_Assigned task_
Your answer should reproduce every line of the material in which the word "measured" occurs.

_Recorded data_
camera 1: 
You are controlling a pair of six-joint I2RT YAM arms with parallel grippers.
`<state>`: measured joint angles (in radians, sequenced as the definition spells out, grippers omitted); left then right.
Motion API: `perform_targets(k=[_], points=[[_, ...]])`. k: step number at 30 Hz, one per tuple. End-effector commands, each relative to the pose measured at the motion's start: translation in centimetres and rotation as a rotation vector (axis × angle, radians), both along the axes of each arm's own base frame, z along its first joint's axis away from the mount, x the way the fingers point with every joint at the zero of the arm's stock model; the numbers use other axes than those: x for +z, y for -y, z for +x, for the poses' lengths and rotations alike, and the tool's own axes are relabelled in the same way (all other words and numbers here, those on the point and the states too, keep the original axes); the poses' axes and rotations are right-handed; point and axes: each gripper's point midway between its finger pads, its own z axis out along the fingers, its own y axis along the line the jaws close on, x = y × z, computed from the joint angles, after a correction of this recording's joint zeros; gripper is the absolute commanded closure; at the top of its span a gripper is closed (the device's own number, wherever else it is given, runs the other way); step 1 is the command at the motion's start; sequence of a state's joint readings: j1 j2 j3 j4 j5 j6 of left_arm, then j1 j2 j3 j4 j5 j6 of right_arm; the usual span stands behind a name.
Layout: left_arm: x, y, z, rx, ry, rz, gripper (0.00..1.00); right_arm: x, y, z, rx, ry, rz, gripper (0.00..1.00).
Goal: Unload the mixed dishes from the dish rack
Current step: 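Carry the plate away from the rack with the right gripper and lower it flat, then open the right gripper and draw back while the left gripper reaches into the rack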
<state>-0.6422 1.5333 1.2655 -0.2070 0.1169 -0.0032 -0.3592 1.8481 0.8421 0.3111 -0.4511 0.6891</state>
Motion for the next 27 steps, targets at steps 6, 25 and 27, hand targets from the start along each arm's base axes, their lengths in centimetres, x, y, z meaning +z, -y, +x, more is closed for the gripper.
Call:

_Final answer_
`<state>`: measured joint angles (in radians, sequenced as the definition spells out, grippers omitted); left then right.
Motion API: `perform_targets(k=[_], points=[[_, ...]])`. k: step number at 30 Hz, one per tuple. End-effector commands, each relative to the pose measured at the motion's start: translation in centimetres and rotation as a rotation vector (axis × angle, radians), both along the axes of each arm's own base frame, z along its first joint's axis away from the mount, x the way the fingers point with every joint at the zero of the arm's stock model; the numbers use other axes than those: x for +z, y for -y, z for +x, for the poses' lengths and rotations alike, and the tool's own axes are relabelled in the same way (all other words and numbers here, those on the point and the states too, keep the original axes); the poses' axes and rotations are right-handed; point and axes: each gripper's point midway between its finger pads, its own z axis out along the fingers, its own y axis along the line the jaws close on, x = y × z, computed from the joint angles, after a correction of this recording's joint zeros; gripper is the absolute commanded closure; at the top of its span a gripper is closed (the device's own number, wherever else it is given, runs the other way); step 1 is the command at the motion's start; sequence of a state's joint readings: j1 j2 j3 j4 j5 j6 of left_arm, then j1 j2 j3 j4 j5 j6 of right_arm; the usual span stands behind a name.

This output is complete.